A área em obras era predominantemente formada por armazéns desocupados, galpões e linhas ferroviárias desativadas ou subutilizadas, ruas quase sem calçadas, moradias em estado precário, iluminação pública deficiente, grandes avenidas com tráfico pesado e desconexão econômica e social com o resto da cidade. Na revitalização, uma das principais intervenções é a implantação do novo sistema viário. 
Antes de trabalhar na Caixa, Cleto atuava no mercado financeiro, onde foi responsável pela gestão de carteiras de renda fixa, variável e câmbio, tendo atuado também por vários anos na gestão de fundos dos bancos ABC Roma, Nacional Multiplic e Dresdner Bank. Além disso, foi corretor da Bovespa e da BM&F. 

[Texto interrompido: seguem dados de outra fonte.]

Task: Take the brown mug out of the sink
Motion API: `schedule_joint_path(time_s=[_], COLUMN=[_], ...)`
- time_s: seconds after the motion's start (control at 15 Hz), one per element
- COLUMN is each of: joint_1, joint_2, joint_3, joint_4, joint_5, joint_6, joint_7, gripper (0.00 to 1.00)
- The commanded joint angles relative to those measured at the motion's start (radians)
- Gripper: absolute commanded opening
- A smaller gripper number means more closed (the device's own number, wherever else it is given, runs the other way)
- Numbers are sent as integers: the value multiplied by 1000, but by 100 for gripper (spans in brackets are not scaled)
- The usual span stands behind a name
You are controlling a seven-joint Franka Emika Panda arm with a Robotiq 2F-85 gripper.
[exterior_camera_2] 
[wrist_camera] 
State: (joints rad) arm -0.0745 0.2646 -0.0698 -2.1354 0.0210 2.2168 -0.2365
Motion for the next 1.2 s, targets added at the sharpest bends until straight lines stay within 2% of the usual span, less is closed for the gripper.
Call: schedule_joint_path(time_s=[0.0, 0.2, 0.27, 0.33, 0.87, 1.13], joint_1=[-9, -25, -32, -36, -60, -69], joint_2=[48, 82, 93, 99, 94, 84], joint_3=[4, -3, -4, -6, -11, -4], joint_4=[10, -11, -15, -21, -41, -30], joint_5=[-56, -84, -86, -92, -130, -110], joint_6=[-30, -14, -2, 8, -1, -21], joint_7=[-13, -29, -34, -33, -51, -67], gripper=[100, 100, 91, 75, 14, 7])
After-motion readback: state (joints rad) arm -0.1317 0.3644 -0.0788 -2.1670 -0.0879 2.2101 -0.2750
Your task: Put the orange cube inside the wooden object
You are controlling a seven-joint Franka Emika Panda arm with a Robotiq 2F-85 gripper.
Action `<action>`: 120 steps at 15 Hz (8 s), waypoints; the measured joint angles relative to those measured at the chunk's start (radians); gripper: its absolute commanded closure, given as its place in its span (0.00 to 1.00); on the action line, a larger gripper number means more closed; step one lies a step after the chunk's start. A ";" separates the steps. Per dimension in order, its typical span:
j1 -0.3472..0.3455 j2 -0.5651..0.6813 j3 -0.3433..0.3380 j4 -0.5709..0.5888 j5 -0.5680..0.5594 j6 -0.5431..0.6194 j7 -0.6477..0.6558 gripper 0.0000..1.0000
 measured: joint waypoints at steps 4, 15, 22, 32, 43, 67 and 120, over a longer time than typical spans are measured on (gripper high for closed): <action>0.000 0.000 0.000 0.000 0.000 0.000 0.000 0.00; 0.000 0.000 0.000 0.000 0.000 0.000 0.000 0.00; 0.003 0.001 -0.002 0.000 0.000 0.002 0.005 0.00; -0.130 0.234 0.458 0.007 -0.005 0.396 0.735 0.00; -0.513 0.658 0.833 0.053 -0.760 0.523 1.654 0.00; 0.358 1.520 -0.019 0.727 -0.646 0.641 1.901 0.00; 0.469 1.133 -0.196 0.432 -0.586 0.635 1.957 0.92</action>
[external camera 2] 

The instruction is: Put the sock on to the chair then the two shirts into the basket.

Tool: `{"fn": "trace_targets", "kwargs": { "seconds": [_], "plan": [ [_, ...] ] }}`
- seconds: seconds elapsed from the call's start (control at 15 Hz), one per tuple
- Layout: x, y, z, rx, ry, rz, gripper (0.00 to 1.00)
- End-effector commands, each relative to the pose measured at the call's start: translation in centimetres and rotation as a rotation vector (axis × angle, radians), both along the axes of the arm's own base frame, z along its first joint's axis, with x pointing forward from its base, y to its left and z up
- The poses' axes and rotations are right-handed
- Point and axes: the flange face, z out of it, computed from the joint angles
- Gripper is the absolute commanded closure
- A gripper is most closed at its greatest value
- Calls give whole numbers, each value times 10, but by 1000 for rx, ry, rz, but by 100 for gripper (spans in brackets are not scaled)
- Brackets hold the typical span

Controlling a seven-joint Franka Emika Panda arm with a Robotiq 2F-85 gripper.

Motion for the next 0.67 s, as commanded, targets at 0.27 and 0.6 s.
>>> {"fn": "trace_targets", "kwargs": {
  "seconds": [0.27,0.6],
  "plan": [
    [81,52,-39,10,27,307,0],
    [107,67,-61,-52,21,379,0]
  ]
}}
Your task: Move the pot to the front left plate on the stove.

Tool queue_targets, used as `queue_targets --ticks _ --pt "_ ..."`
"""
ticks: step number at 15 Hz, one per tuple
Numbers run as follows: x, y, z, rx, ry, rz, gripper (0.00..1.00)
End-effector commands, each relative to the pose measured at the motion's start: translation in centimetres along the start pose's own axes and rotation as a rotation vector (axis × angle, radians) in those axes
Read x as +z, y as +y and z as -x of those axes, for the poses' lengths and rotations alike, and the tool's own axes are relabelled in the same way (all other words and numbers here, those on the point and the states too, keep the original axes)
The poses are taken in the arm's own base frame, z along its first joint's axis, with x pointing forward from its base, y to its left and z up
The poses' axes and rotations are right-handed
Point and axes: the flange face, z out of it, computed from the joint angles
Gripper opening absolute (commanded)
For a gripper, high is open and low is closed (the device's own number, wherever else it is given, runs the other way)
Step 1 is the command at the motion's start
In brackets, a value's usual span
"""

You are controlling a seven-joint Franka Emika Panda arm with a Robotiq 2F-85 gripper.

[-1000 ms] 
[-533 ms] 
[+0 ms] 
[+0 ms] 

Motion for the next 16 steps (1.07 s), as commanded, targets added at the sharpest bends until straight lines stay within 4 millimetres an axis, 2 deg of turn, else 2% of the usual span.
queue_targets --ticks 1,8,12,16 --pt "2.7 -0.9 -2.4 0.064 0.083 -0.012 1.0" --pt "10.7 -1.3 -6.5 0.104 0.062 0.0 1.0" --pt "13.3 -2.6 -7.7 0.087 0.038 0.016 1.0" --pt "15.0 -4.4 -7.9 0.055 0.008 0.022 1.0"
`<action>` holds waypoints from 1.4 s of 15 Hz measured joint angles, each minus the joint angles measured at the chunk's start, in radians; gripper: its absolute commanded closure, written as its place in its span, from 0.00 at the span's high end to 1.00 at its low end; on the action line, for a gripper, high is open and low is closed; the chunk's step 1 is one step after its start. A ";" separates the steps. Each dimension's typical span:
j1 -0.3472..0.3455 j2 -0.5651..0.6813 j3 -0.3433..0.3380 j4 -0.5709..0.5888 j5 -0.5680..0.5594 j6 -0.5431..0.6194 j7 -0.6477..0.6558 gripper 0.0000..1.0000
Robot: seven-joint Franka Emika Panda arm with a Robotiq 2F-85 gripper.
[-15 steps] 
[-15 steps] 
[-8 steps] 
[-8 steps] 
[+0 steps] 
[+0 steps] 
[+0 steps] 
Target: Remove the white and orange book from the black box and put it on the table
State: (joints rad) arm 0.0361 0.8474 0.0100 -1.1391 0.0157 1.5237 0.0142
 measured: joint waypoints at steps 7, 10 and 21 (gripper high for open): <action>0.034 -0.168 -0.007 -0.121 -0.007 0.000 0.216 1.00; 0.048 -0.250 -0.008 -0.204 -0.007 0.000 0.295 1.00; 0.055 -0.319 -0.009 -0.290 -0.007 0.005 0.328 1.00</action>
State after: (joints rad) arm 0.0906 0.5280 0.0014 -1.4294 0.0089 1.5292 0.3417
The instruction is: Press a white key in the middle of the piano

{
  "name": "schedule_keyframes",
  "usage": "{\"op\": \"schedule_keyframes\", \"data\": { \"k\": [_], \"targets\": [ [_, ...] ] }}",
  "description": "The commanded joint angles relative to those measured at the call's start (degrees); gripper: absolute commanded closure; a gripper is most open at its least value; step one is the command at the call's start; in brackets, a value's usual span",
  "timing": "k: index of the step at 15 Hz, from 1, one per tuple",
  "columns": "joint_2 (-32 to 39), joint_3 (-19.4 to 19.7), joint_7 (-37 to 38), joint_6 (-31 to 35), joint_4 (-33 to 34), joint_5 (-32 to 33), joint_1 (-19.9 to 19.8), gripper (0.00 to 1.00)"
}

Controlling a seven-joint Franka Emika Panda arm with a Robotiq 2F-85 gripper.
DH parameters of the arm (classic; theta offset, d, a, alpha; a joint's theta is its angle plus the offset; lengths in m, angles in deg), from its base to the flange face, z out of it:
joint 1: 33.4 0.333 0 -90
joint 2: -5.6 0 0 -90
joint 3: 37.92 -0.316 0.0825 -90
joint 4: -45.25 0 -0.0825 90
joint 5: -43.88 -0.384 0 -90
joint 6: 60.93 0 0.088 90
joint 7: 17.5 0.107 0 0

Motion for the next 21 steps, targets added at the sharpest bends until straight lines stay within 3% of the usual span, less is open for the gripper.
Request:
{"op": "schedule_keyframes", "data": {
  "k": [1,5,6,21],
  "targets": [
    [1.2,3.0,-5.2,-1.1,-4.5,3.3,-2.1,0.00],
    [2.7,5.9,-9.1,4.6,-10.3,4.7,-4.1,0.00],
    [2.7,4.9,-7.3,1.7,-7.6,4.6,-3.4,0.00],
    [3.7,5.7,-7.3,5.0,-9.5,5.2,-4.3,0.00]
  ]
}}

Léo Pinheiro, apontado como padrinho da operação urbana Porto Maravilha, já foi condenado a 16 anos e quatro meses de reclusão por corrupção, lavagem de dinheiro e organização criminosa na Lava Jato, cuja apuração mostra que a OAS fez parte do cartel de empreiteiras que se apossou de contratos bilionários na Petrobras, entre 2004 e 2014.
O juiz federal Sérgio Moro aponta na sentença "quadro sistêmico de crimes". Os executivos da OAS foram presos pela Juízo Final, 7ª fase da Lava Jato, deflagrada em 14 de novembro de 2014. A Juízo Final pegou o braço empresarial da corrupção na Petrobras.
Paes diz que desconhece negociação
O prefeito do Rio, Eduardo Paes (PMDB), disse nesta quarta-feira que desconhece qualquer tipo de negociação paralela envolvendo a Caixa Econômica e as três empreiteiras que executam as obras do Porto Maravilha. De acordo com ele, a operação que viabilizou o aporte de recursos do FGTS, em fundo administrado pela Caixa, passou pelo crivo de pelo menos cinco comitês internos do banco e até "pela torcida do Flamengo" antes de ser aprovado. 
Paes disse que a Caixa mantém 90% de Certificados de Potencial Adicional Construtivo (Cepacs) em estoque, em vez de negociá-los com o mercado, porque preferiu permutar terrenos com os investidores. Essa estratégia, segundo o prefeito do Rio, pode até valorizar as Cepacs, mas não dá liquidez ao papel, razão pela qual a Caixa precisou de fazer novo aporte de recursos do FGTS no primeiro semestre deste ano.
O prefeito garantiu que Fábio Cleto não participou da montagem da operação urbana do Porto Maravilha, embora admita que ele possa ter representado a Caixa mais tarde, quando as obras já estavam em andamento. "Se participou, não sei. Eu nunca o vi."